Morrissey / March 26, 2009 / New York (Carnegie Hall)
At first, the gorgeously restored space may not seem like the ideal venue for the Pope of Mope. The heavenly sounds of conventional choirs and symphonic orchestras still resonate most of often in the venue's 2,800-seat main auditorium.
But Morrissey, appropriately dressed in black tie for the occasion, didn't just look the part. He and his five-member band were elevated to a level of excellence that was only hinted at during their gig at downtown club Webster Hall the previous night. The Webster show punctuated Moz's revived rawness and vigor, but Carnegie coaxed out the sophisticated and seasoned showman who has earned his place alongside Frank Sinatra, Shirley Bassey, David Bowie and other contemporary artists that have performed on the iconic stage.

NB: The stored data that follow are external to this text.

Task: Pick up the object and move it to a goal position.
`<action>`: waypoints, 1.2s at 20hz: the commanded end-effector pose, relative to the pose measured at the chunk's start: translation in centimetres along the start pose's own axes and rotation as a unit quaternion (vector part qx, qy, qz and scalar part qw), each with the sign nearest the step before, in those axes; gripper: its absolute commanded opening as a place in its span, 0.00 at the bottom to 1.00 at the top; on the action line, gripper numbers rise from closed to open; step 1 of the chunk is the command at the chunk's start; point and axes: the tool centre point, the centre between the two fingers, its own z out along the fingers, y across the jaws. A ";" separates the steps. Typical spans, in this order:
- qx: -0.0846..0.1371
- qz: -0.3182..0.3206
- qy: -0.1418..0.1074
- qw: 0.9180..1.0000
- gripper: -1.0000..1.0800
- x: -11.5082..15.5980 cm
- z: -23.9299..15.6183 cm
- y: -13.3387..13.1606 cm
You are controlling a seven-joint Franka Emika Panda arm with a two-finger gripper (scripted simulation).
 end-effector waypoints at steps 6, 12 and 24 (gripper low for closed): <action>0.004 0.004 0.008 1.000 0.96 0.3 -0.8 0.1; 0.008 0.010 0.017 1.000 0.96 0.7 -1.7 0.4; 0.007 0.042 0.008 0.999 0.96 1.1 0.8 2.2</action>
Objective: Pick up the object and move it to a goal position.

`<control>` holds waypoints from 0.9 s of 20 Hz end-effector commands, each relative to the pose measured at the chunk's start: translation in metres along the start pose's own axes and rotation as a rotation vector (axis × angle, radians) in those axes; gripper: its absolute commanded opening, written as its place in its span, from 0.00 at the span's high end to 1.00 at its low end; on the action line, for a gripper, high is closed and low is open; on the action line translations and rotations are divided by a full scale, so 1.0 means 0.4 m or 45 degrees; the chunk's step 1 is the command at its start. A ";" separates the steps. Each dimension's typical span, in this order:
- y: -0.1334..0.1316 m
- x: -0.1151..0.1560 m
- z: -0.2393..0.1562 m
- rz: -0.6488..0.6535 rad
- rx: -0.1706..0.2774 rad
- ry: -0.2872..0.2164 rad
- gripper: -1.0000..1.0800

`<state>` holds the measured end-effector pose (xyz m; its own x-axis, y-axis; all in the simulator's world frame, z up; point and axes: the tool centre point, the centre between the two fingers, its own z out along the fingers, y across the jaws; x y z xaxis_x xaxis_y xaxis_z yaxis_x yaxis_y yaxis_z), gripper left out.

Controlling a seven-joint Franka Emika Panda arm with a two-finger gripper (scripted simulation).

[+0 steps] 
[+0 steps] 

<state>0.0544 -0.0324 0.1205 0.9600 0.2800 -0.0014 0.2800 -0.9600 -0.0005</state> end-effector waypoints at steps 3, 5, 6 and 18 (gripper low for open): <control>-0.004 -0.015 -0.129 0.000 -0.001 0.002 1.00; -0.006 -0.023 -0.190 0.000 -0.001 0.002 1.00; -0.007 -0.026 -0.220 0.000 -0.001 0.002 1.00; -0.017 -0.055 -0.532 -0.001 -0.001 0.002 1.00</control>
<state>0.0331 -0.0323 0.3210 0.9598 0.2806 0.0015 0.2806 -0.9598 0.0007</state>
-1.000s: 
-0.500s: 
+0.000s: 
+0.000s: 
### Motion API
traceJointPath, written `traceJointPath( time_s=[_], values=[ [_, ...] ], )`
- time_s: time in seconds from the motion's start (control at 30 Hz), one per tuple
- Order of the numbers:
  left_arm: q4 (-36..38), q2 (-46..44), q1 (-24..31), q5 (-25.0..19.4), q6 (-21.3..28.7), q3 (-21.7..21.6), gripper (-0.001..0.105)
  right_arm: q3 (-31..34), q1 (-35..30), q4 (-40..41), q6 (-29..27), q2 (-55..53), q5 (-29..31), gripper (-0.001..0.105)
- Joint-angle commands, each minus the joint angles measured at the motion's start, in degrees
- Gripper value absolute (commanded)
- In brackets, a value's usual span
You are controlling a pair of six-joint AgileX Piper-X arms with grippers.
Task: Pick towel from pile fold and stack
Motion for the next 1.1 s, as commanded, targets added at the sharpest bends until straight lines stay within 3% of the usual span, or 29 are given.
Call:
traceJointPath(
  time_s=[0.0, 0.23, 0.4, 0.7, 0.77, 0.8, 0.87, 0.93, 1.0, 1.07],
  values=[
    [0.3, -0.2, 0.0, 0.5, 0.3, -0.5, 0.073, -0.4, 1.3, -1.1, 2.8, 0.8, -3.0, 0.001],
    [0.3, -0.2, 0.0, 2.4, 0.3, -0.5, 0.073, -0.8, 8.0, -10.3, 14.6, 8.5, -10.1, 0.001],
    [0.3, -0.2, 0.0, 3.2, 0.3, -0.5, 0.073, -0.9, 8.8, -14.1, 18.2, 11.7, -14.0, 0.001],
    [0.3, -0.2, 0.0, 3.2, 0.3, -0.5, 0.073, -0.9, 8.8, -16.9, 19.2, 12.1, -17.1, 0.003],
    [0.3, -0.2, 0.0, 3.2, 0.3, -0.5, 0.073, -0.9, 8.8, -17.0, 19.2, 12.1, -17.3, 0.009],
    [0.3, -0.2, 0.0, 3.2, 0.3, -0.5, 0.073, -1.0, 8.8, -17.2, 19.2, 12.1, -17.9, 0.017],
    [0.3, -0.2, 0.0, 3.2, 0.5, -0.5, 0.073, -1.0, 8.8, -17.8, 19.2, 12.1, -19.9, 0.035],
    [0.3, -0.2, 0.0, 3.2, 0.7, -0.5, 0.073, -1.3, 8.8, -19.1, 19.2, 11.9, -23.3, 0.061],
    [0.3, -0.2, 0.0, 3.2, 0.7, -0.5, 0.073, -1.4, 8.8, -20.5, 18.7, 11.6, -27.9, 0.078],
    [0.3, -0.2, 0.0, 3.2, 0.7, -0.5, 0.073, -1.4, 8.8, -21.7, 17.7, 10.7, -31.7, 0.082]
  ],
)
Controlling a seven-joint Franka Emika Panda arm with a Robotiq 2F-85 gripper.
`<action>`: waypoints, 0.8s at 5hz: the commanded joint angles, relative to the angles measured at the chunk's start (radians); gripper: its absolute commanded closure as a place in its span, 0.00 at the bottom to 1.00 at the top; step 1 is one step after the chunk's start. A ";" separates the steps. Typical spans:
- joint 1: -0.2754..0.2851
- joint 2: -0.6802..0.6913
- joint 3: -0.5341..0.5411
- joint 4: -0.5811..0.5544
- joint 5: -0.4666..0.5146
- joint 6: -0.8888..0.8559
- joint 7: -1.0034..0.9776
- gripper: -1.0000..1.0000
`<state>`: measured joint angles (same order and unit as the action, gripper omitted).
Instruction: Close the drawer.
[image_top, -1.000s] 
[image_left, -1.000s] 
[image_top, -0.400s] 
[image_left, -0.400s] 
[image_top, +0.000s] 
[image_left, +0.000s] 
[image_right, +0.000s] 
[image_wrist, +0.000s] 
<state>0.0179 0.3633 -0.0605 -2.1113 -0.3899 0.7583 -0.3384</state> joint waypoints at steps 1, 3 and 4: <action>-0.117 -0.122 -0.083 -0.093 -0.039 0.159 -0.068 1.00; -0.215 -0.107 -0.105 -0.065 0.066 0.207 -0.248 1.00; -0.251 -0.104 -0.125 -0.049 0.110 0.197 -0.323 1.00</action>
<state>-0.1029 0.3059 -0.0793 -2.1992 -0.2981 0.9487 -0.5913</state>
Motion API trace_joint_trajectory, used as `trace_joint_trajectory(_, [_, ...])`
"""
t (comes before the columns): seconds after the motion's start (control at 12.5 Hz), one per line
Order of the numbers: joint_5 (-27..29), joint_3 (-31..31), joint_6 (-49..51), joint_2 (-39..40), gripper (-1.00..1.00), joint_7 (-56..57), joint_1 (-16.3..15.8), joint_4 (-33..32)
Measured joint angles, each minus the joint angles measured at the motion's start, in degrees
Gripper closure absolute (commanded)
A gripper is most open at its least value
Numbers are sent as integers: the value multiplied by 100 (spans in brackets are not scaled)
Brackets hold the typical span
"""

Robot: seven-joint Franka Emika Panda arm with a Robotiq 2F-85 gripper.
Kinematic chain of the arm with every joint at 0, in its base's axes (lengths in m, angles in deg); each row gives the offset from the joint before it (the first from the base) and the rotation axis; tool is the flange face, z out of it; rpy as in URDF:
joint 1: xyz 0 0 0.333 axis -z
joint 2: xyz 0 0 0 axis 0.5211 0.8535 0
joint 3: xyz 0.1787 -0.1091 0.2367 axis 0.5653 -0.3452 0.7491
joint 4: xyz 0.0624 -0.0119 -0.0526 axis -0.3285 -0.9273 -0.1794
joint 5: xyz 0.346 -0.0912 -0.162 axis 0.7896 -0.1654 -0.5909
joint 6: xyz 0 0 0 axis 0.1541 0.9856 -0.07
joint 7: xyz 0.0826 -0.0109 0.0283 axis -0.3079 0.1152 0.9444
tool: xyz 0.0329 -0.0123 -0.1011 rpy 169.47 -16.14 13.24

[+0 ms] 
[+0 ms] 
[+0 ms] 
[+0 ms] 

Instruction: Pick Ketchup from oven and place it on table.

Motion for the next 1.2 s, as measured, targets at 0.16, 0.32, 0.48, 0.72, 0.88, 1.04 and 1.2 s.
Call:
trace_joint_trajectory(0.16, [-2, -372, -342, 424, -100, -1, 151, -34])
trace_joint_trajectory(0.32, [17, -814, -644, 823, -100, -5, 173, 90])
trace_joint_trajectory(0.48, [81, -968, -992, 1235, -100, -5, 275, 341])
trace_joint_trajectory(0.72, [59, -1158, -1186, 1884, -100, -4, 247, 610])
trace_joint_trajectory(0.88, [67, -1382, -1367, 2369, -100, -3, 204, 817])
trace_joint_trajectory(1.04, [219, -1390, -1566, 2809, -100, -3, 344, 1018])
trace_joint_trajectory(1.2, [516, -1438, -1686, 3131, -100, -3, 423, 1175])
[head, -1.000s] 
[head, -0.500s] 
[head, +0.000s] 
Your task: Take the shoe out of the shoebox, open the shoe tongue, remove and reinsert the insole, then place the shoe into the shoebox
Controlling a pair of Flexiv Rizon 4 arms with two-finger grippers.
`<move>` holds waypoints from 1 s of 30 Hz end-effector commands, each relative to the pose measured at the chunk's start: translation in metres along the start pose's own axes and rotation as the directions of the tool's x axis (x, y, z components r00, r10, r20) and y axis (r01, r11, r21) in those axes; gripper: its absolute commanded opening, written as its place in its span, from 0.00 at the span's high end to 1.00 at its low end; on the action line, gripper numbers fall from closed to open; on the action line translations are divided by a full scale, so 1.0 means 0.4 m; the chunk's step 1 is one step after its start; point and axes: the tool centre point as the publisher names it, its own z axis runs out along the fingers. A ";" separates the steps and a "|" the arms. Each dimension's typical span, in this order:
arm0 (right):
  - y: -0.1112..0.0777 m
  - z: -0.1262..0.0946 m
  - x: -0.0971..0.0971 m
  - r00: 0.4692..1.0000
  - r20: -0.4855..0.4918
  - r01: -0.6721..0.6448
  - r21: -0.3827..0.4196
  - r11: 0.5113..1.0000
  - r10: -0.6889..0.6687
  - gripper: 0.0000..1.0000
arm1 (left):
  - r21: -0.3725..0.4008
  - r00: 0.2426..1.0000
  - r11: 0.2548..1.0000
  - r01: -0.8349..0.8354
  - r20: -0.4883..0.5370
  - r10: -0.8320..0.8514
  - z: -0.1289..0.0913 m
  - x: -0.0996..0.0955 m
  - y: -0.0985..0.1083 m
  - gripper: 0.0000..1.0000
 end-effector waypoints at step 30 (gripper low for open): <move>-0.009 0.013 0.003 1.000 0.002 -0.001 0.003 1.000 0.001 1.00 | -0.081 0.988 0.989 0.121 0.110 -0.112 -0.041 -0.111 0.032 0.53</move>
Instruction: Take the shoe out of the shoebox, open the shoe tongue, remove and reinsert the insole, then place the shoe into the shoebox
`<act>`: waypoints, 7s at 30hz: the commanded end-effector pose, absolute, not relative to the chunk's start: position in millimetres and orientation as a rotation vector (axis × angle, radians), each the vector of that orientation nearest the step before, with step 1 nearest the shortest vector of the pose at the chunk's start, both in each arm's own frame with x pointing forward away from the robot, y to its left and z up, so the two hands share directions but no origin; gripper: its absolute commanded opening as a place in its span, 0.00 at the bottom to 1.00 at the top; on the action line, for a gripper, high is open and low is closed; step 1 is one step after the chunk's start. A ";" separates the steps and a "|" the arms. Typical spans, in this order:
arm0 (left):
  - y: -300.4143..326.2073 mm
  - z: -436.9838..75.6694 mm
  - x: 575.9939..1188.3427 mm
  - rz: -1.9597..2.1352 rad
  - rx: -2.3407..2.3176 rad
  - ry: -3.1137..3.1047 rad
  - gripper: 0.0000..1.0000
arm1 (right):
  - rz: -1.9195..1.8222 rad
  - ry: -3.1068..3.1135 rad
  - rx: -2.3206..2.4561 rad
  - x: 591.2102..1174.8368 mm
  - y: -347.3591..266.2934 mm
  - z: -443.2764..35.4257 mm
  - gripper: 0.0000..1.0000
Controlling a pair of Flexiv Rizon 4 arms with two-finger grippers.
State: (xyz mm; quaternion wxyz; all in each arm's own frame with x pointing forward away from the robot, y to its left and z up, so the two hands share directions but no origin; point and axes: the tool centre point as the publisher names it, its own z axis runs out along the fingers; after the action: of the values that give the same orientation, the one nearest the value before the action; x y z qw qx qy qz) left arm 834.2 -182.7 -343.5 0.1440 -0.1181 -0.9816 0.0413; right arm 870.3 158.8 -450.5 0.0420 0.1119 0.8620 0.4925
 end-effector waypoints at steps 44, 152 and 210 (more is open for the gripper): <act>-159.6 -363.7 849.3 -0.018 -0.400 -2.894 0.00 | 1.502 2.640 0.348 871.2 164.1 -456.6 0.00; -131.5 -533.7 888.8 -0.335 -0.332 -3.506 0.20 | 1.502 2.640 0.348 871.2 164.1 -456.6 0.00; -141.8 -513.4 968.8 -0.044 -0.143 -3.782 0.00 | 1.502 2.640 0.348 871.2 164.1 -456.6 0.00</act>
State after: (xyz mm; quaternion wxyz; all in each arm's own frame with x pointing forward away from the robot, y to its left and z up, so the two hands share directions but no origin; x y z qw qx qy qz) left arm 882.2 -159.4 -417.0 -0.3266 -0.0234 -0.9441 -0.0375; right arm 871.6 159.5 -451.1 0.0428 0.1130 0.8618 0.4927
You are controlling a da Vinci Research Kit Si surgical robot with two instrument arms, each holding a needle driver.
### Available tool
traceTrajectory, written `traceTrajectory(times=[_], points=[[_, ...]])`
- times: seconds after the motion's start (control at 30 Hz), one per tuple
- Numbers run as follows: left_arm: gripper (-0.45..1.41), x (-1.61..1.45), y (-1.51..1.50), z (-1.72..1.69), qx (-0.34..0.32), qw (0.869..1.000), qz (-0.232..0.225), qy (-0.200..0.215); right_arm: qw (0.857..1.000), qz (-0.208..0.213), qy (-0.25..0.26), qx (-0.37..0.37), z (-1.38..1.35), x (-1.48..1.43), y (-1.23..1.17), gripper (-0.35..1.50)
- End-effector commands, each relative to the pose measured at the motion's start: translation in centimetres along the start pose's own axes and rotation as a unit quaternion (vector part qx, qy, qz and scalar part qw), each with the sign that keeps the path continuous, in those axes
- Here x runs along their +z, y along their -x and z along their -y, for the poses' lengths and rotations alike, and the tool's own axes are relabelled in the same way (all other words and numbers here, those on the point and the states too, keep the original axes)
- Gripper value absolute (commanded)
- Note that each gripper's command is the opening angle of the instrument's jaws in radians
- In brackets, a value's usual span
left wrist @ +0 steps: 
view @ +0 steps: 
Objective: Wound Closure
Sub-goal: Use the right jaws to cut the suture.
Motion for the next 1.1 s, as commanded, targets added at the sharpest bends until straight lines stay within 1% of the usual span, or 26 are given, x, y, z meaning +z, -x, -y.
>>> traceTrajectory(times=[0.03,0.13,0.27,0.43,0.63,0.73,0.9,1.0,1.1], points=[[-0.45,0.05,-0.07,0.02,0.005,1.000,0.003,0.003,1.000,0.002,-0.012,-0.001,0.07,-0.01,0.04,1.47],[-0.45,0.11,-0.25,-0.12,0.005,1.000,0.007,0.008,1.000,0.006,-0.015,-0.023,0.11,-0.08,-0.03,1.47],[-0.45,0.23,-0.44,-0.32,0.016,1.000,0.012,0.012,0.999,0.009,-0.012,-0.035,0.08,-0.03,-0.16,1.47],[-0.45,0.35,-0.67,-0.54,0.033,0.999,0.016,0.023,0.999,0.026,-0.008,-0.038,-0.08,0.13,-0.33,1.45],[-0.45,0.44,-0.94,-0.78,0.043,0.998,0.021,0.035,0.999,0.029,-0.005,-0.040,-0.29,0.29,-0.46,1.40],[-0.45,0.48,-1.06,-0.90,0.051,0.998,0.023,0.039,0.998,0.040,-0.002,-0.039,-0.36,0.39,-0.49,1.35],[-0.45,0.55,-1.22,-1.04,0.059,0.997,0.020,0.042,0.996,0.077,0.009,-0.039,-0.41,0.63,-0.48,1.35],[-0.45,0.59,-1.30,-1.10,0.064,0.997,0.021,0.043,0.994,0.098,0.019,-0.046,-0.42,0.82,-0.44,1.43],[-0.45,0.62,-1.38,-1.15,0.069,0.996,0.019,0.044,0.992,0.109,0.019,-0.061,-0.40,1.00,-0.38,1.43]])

The 90-minute concert focused largely on Morrissey's new-millennium material (including eight tracks from his most recent album, "Years of Refusal"), with a few mid-career standouts and five songs from his early days with the Smiths peppered in to appease the diehards. Kicking off with a meaty rendition of the 1983 Smiths classic "This Charming Man," the band kept the crowd on its feet with upbeat favorites like "Irish Blood, English Heart," "First of the Gang to Die," the recently revived gem "Ask" and "How Soon Is Now?," whose rumbling guitar textures got an extra lift from the venue's unparalleled acoustics.
But it was on the ballads where Morrissey really worked his magic. "Death of a Disco Dancer" grew from an ominous whisper to raucous explosion of feedback and squalor that seemed to echo through the balconies long after the band ceased playing. "Seasick, Yet Still Docked" was performed like a tender lullaby, where Moz delivered biting lyrics like "I am a poor, freezingly cold soul" with a warm resonance others might apply to a love sonnet. And during "The World Is Full of Crashing Bores," he crooned about "uniformed whores" and "lock jawed pop stars" as fans in the front rows clamored for his outstretched hand – a spectacle the decorous Carnegie ushers probably don't witness too often.
On record, the biting cynicism and despondent outlook of Morrissey's lyrics often casts a shadow of darkness around the listener. But live, his petulance actually comes off more humorous than harrowing. For the entirety of the show, Moz reeked of an endearing self-awareness that both perpetuated and mocked his own image.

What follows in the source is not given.